After the characterization of the materials in control media (TRIS buffer), the system’s robustness for the detection of Desulfovibrio in real media was conducted using water samples obtained from the Valencia water network. First, the behaviour of the supports was evaluated by employing a range of percentages of TRIS buffer and water sample in the final mixtures. For each condition, two independent sets of S3 solids were submerged in 900 µL of TRIS/water mixture, and to one of them, 100 µL of the O2c sequence was added, and TRIS solution was added to the other one. The solution was agitated for 1 h at 37 °C. Subsequently, the released rhodamine B was quantified through fluorescence measurement at 575 nm (λ_exc = 555 nm). The best result was accomplished using a mixture with 25% water. A greater addition of water to the media affected the stability and the performance of the system.

In a further step, the biosensor’s response using different concentrations of Desulfovibrio bacterial culture in the optimal TRIS/water mixture using a 25% water sample was evaluated. Five sets of S3 solids were immersed in 900 µL of the TRIS/water mixture. In total, 100 µL of TRIS buffer was added to the control support, whereas 100 µL of bacterial culture was added to the other supports in the concentration (C) range of 10²–10⁵ cells·mL⁻¹. After 1 h, the quantity of released rhodamine B was measured through the fluorescence emission at 575 nm (λ_exc = 555 nm). Results can be observed in Figure 7. The supports incubated with cell samples (red bars) exhibited enhanced fluorescence emission intensities in comparison to the control sample (black bar). These preliminary results prove the sensor’s capacity to detect D. vulgaris cell DNA in mixtures of water samples and TRIS buffer with high sensitivity and selectivity, supporting its potential use for the in situ control of MIC in water supply networks.

4. Conclusions

An effective sulphate-reducing bacteria detection platform integrating nanostructured hybrid organic–inorganic materials with the technology of molecular gates has been successfully developed. This system relies on nanoporous anodic alumina films with a fluorescent dye entrapped and gated with a specific oligonucleotide probe, creating a platform for the detection of Desulfovibrio DNA. In the system, the detachment of the oligonucleotide gate occurs when the complementary sequence of Desulfovibrio DNA is present. This event induces the release of rhodamine B from the porous structure, which was detected by a fluorescence read-out.
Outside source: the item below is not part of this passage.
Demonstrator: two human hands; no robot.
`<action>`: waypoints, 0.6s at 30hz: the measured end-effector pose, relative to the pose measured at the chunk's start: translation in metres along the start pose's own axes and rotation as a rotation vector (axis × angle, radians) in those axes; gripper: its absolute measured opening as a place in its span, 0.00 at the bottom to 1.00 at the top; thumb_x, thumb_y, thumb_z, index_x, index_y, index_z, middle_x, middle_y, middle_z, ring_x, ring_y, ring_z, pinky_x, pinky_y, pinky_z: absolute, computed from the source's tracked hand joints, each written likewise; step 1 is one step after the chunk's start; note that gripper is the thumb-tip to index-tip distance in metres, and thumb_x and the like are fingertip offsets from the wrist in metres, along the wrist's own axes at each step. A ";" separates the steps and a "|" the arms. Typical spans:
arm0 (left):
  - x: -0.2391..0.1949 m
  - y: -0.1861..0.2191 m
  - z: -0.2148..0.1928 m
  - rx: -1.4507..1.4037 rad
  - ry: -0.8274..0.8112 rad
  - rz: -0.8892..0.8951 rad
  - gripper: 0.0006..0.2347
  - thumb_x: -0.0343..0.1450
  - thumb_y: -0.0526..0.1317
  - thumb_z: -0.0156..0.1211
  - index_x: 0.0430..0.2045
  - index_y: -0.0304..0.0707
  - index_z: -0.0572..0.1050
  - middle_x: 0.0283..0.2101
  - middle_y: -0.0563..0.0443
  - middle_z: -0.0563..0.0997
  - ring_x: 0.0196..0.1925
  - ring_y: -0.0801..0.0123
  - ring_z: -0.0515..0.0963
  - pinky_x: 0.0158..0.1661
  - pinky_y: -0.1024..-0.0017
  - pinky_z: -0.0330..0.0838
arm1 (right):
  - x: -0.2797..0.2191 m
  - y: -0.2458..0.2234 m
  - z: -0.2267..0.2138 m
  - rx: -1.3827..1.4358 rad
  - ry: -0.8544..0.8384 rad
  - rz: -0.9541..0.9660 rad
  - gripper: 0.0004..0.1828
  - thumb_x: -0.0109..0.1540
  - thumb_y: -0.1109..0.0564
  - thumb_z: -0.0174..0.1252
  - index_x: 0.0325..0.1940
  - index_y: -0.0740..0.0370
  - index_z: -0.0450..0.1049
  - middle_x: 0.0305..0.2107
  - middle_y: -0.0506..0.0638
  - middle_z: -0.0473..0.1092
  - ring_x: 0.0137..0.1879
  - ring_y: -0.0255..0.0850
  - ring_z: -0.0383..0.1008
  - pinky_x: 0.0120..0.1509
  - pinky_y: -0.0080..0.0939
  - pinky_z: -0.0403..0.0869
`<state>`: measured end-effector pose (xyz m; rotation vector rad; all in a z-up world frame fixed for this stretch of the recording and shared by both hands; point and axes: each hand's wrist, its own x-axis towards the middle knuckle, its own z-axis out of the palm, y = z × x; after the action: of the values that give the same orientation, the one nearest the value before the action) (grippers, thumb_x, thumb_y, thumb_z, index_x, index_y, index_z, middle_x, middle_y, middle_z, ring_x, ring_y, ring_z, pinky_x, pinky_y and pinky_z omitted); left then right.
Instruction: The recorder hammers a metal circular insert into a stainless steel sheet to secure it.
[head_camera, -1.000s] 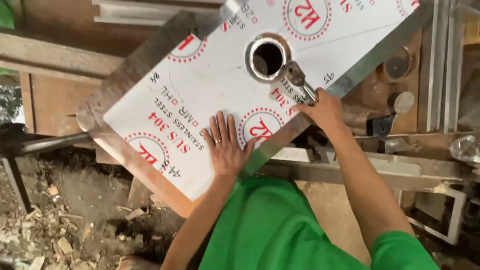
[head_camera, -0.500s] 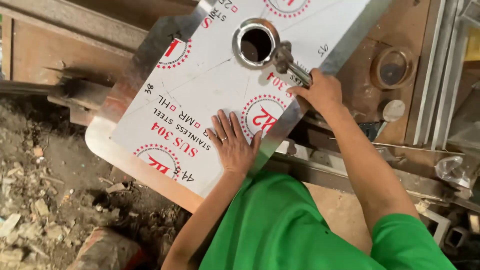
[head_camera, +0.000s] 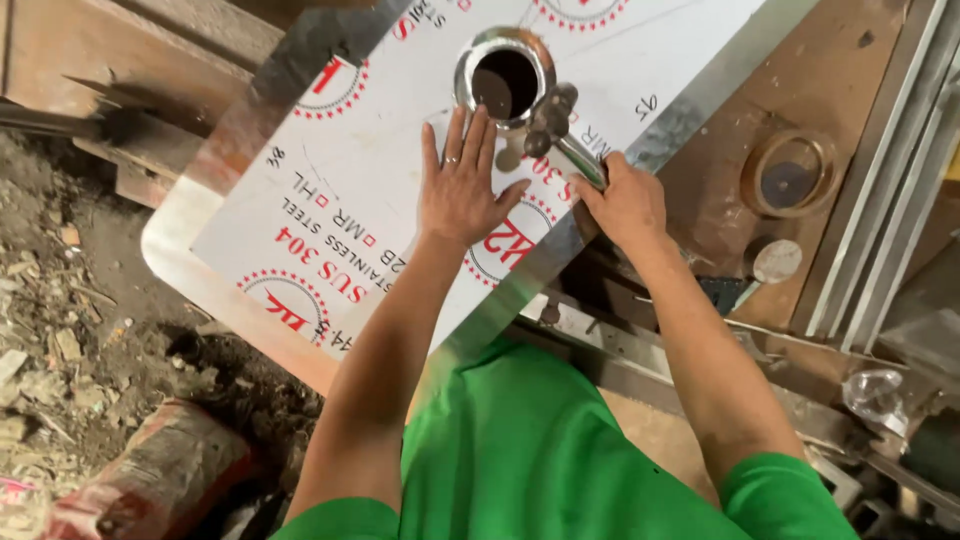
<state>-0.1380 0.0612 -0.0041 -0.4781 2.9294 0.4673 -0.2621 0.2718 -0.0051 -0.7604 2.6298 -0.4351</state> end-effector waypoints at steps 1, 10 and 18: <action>-0.007 0.004 0.004 -0.008 -0.013 -0.004 0.40 0.73 0.67 0.42 0.73 0.32 0.54 0.78 0.47 0.48 0.80 0.56 0.39 0.73 0.42 0.28 | -0.009 0.005 -0.002 -0.003 -0.014 0.005 0.31 0.61 0.35 0.67 0.40 0.68 0.71 0.26 0.64 0.74 0.36 0.63 0.77 0.41 0.58 0.73; -0.001 -0.002 -0.003 -0.080 0.025 -0.100 0.48 0.68 0.71 0.48 0.72 0.26 0.52 0.77 0.32 0.46 0.79 0.45 0.38 0.72 0.43 0.29 | -0.005 -0.017 -0.021 0.318 -0.055 0.088 0.23 0.65 0.45 0.62 0.36 0.69 0.68 0.20 0.61 0.69 0.25 0.55 0.73 0.32 0.51 0.69; 0.001 -0.008 0.003 -0.136 0.045 -0.179 0.52 0.69 0.72 0.50 0.72 0.16 0.48 0.77 0.25 0.43 0.80 0.41 0.38 0.74 0.41 0.28 | 0.001 -0.037 0.004 0.311 -0.123 0.021 0.26 0.69 0.41 0.58 0.35 0.69 0.67 0.19 0.61 0.69 0.26 0.57 0.73 0.32 0.53 0.68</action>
<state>-0.1357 0.0546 -0.0089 -0.7699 2.8737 0.6420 -0.2445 0.2403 0.0051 -0.6354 2.3770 -0.7452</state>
To ensure the robustness and reliability of the detection system, the surface morphology of the sensors was meticulously characterized using high-resolution field emission scanning electron microscopy. Additionally, the surface atomic composition was calculated by energy-dispersive X-ray spectroscopy, providing a comprehensive understanding of the sensor’s structural integrity and chemical composition. The biosensor’s capacity to detect the genomic DNA of D. vulgaris and the DNA of bacterial cells in culture samples was demonstrated. Sensitivity was proven at different concentrations of the cell culture, achieving a limit of detection of 30 cells ml⁻¹, and selectivity was demonstrated in the presence of different bacterial samples of Escherichia coli, Staphylococcus aureus, Staphylococcus epidermidis, and Lactobacillus rhamnosus. The sensor’s performance for the detection of D. vulgaris cell DNA was further validated in real media, using water samples from the Valencia water network. The best result to detect Desulfovibrio’s DNA in water samples was obtained using a mixture of 75% TRIS buffer and 25% water sample. This successful validation underscores the system’s potential use for the in situ control of microbiologically influenced corrosion in water supply networks. This technology represents a significant advance in the field of sulphate-reducing bacteria detection, offering a versatile and reliable solution for directly monitoring this bacterial group in water networks without any sample pretreatment. The integration of nanostructured materials and molecular detection techniques positions this system as a valuable tool for ensuring the safety and integrity of water supplies, particularly in regions susceptible to MIC.